» **Problem description**:
Write out again, please, the records below from the first line to the line holding "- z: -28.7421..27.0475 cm", inclusive, and nothing else.

» **Data excerpts**:
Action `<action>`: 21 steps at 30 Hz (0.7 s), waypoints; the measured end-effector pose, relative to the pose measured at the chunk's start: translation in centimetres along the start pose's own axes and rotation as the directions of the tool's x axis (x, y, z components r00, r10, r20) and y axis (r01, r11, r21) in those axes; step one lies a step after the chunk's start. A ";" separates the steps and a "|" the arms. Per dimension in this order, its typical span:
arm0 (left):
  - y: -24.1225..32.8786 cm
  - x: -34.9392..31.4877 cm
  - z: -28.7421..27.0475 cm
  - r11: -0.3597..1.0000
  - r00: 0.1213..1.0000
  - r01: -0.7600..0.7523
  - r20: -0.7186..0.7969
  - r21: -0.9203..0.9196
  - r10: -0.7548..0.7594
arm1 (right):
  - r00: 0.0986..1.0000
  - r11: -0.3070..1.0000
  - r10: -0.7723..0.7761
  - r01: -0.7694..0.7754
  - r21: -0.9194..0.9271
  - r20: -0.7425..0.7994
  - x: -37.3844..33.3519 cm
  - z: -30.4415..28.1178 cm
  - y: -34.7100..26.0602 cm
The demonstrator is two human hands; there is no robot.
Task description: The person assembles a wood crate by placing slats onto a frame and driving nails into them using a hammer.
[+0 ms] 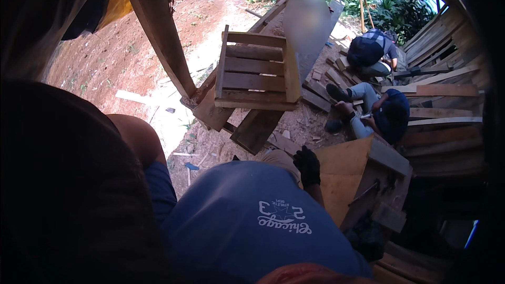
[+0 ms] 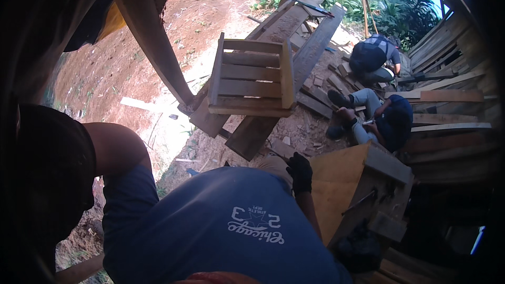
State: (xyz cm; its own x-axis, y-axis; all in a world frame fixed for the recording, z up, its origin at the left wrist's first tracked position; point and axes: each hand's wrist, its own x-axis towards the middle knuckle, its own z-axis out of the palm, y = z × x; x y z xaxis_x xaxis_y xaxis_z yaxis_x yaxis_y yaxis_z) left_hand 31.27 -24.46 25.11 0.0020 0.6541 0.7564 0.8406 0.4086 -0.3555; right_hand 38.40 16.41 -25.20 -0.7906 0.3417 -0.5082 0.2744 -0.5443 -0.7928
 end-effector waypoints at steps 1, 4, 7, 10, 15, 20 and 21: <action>0.0 0.0 -0.1 1.000 1.000 0.002 0.005 0.002 -0.002 | 1.000 1.000 0.013 -0.013 -0.010 -0.002 0.0 -0.2 0.1; 0.1 0.1 -0.3 1.000 1.000 -0.002 0.004 0.004 0.002 | 0.999 0.999 0.037 -0.037 -0.030 -0.003 -0.5 0.1 -0.5; -0.1 0.2 -0.3 1.000 1.000 -0.004 0.006 0.004 0.004 | 0.999 0.999 0.036 -0.037 -0.032 -0.011 -0.5 0.1 -0.4; -0.1 0.4 -0.3 1.000 1.000 -0.006 0.008 0.000 0.006 | 0.998 0.998 0.040 -0.042 -0.052 -0.039 -0.7 0.5 -0.5; 0.2 0.4 -0.6 1.000 1.000 -0.007 0.009 0.010 0.007 | 0.998 0.996 0.048 -0.051 -0.070 -0.046 -1.0 1.3 -0.6; -0.1 0.4 -0.6 1.000 1.000 -0.006 0.004 0.007 0.006 | 0.999 0.999 0.043 -0.043 -0.004 -0.018 -0.7 0.9 0.0; 0.0 0.4 -0.7 1.000 1.000 -0.009 0.002 0.009 0.009 | 0.999 0.999 0.040 -0.040 0.010 -0.011 -0.6 1.0 0.2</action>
State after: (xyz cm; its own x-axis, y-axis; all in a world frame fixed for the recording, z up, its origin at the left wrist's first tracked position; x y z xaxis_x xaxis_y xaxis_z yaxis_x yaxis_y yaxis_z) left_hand 31.63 -24.65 25.82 0.0086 0.6590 0.7521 0.8357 0.4082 -0.3673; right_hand 38.41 15.36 -24.72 -0.7732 0.3279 -0.5429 0.3000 -0.5651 -0.7686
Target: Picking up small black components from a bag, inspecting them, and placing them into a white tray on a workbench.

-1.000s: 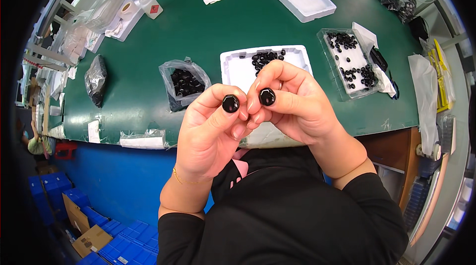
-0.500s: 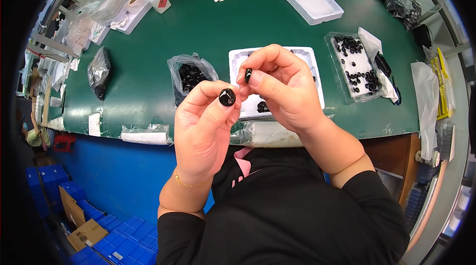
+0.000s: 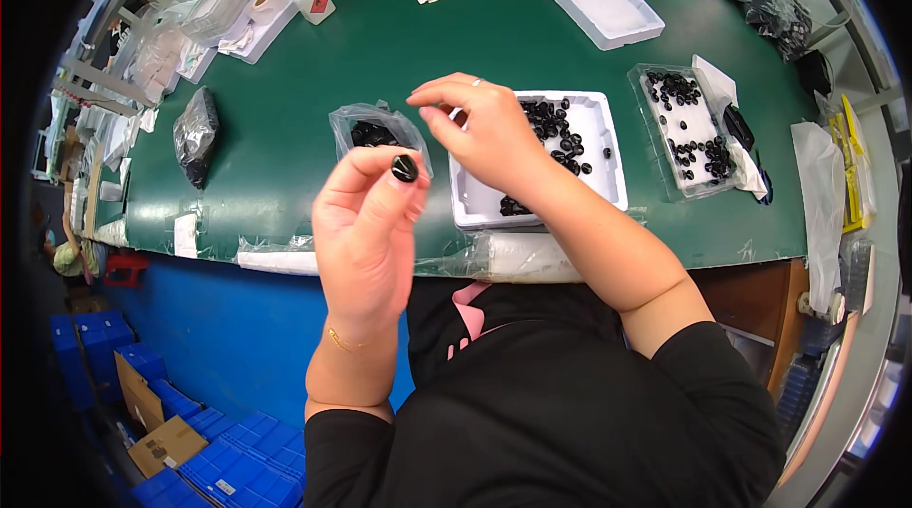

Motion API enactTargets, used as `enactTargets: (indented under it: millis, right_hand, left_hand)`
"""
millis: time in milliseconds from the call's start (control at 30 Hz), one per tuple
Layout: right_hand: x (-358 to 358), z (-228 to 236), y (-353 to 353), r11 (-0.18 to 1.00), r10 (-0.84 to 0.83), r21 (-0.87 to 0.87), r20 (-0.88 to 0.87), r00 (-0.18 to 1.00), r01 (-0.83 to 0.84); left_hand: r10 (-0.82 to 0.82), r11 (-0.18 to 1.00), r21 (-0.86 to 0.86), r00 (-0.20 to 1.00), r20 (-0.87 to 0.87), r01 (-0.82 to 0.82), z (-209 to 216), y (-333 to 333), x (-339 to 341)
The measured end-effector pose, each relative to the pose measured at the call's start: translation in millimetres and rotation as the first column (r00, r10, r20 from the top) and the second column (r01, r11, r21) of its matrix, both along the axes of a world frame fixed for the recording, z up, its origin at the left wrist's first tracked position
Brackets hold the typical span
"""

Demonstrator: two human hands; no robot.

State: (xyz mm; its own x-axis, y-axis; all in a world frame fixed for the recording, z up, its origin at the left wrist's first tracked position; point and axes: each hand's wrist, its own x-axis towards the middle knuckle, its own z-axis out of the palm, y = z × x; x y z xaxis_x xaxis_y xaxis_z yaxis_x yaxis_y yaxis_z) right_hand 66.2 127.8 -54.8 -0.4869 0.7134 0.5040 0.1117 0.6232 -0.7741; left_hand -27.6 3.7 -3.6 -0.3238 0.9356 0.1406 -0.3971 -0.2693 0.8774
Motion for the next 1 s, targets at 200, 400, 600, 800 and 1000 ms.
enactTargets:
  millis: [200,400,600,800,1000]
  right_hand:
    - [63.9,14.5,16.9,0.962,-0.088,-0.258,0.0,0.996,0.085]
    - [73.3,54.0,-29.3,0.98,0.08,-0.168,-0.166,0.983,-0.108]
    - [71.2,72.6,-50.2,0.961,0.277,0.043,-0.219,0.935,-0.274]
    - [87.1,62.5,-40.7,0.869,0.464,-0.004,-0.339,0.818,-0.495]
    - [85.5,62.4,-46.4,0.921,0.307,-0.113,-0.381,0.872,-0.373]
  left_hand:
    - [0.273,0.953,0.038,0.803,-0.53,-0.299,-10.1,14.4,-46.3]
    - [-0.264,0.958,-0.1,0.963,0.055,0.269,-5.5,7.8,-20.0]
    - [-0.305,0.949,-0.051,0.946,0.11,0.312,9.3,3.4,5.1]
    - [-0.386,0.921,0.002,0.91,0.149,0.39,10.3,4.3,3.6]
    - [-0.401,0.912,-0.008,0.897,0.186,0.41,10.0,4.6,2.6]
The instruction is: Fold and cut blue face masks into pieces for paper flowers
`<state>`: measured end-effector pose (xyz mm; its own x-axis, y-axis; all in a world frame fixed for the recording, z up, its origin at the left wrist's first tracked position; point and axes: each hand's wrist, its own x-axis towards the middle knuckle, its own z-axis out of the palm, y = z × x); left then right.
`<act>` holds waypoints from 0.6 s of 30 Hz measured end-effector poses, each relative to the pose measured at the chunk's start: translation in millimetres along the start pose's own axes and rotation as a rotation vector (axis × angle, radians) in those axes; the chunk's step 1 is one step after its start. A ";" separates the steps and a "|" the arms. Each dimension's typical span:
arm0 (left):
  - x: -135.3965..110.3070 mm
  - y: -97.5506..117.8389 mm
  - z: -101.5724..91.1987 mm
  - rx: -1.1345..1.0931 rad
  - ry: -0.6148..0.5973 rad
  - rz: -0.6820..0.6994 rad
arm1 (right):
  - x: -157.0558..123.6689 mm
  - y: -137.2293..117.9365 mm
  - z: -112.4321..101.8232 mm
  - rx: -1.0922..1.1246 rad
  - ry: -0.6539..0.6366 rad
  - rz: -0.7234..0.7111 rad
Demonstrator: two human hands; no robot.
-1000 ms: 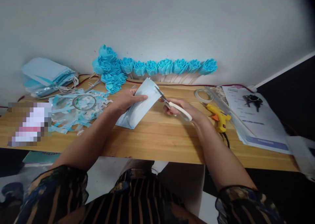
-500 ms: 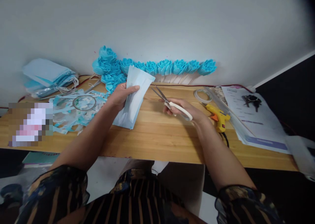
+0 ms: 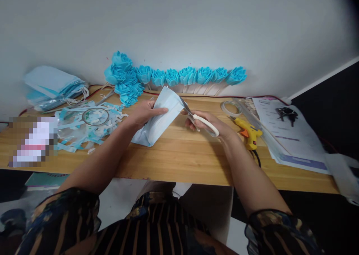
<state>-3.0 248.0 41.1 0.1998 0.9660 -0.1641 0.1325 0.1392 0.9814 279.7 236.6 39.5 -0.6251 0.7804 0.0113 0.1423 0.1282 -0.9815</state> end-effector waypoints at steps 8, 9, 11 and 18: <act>-0.3 -0.4 1.3 0.015 -0.049 -0.012 | 0.9 2.8 -0.5 0.000 -0.035 0.005; -0.1 -1.2 1.5 0.014 -0.063 -0.012 | 1.0 2.9 -0.3 0.000 -0.034 0.004; 0.4 -2.9 2.0 0.021 -0.080 -0.007 | 1.0 2.9 0.1 -0.003 -0.035 0.009; 2.4 -5.8 2.1 0.031 -0.128 0.005 | 0.5 -1.5 2.1 -0.010 -0.032 0.029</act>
<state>-1.3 249.0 34.7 0.3222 0.9307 -0.1730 0.1610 0.1262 0.9788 277.6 235.5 40.6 -0.6447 0.7641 -0.0238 0.1685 0.1116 -0.9794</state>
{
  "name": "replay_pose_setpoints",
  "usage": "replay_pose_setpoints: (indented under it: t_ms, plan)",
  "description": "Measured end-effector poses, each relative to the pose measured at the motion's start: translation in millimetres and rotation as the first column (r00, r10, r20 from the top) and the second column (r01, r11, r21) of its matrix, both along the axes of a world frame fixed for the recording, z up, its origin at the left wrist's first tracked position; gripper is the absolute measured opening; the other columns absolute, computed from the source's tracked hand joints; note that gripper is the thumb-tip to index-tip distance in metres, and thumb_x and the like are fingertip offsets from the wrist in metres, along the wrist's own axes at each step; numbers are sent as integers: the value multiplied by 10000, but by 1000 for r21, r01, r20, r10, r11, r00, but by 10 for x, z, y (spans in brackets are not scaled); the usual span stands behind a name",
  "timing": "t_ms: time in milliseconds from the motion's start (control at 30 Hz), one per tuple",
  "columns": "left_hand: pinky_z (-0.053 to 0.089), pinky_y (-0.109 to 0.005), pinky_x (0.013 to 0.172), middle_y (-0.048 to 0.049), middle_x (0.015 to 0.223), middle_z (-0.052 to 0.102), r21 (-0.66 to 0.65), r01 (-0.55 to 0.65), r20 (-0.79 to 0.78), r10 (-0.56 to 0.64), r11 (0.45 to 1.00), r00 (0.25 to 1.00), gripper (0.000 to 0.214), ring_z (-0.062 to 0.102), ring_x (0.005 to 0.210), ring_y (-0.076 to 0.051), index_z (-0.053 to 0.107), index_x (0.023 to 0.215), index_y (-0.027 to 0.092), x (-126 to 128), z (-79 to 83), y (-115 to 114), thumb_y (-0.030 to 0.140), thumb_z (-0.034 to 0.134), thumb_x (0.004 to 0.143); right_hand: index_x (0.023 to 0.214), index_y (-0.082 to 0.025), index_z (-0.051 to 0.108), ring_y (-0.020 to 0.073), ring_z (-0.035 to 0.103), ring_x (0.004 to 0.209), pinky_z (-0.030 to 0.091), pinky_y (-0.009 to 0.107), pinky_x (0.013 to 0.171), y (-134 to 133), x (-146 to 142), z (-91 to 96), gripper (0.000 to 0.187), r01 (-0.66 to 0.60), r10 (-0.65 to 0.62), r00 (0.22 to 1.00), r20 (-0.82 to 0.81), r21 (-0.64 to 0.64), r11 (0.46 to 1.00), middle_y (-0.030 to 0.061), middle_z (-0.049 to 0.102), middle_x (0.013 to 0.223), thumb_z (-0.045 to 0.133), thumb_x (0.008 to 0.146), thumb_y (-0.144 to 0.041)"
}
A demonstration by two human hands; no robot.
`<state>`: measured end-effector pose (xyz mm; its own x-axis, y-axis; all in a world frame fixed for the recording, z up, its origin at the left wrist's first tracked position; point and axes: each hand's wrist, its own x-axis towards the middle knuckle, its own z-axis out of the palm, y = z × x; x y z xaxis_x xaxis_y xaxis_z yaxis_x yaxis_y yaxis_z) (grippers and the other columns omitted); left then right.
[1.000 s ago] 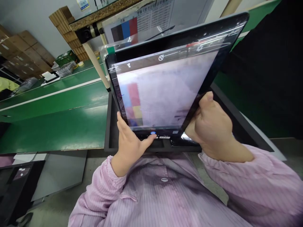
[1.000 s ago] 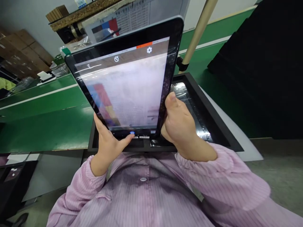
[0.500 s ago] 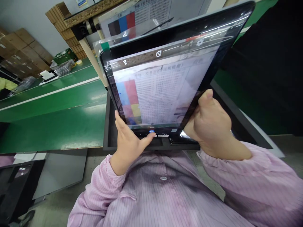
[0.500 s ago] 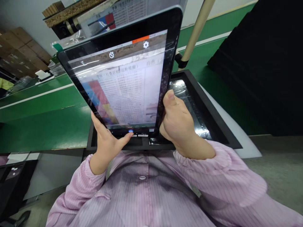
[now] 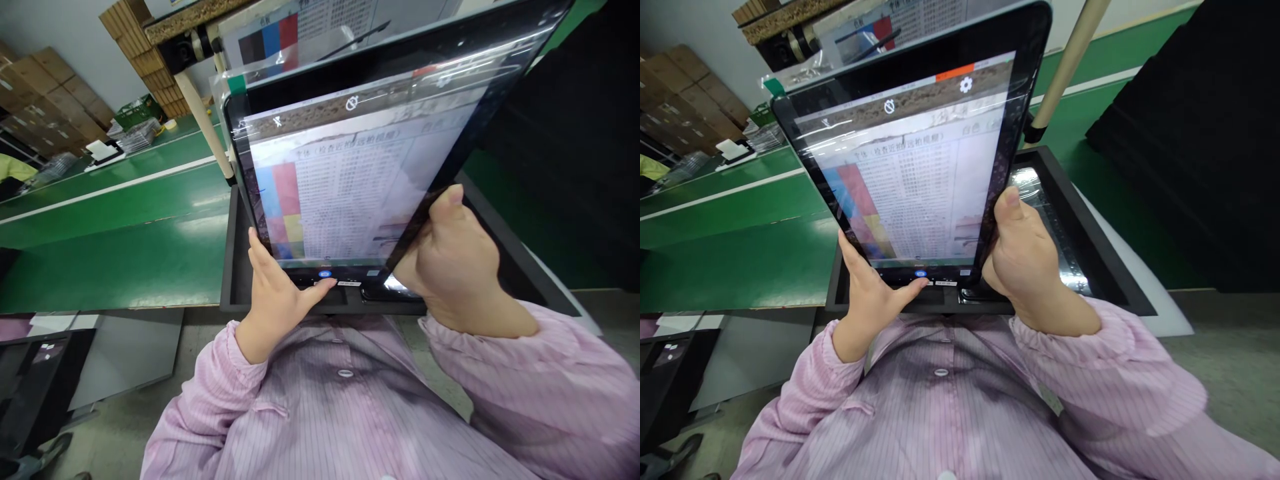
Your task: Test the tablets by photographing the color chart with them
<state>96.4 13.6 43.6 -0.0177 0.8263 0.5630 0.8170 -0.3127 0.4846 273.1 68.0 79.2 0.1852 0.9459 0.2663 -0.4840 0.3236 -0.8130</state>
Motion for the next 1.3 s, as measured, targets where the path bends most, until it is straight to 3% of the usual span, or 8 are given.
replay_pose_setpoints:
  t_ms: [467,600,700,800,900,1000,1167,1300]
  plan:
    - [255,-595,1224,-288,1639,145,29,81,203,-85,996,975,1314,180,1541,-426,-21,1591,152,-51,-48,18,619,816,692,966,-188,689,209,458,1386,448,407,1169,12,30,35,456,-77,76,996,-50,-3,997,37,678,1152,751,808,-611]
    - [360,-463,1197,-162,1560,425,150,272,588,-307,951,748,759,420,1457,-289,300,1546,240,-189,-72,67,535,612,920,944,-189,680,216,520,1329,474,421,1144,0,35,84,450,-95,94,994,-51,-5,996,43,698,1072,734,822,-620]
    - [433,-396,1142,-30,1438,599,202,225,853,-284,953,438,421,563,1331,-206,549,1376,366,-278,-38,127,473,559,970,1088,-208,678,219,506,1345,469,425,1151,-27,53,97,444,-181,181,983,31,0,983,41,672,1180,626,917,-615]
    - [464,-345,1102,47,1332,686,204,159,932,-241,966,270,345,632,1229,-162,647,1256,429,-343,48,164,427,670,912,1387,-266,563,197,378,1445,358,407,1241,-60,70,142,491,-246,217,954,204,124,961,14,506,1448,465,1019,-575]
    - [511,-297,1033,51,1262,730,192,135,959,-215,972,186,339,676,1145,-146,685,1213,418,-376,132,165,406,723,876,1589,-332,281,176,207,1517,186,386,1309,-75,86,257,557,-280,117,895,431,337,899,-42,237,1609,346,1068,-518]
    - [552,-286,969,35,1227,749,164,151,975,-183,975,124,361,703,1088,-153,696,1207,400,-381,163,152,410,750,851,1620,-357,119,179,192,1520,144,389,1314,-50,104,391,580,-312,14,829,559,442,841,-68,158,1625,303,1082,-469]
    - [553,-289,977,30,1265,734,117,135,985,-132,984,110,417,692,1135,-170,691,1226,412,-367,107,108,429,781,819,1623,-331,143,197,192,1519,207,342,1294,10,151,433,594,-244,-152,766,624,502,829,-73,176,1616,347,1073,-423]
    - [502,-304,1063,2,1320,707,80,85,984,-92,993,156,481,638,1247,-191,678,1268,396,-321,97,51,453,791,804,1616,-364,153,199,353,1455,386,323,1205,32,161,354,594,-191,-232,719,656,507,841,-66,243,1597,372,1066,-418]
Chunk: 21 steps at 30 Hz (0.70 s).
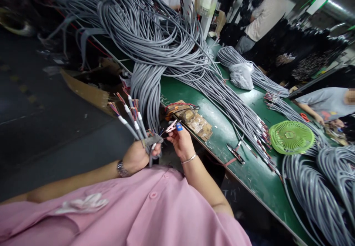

» **Written reply**:
Action `<action>`: 21 steps at 30 Hz (0.7 s), waypoints; the measured end-effector pose, relative to the pose measured at the chunk's start: translation in centimetres along the start pose's own axes and rotation as the directions of the tool's x axis (x, y, z components r00, r10, r20) and y axis (r01, r11, r21) in those axes; step one lies a step after the chunk's start. A ";" separates the steps and a "|" the arms. Per dimension in this order, its typical span:
arm0 (left):
  - y: -24.1225..32.8786 cm
  - x: -34.9392..31.4877 cm
  - z: -28.7421..27.0475 cm

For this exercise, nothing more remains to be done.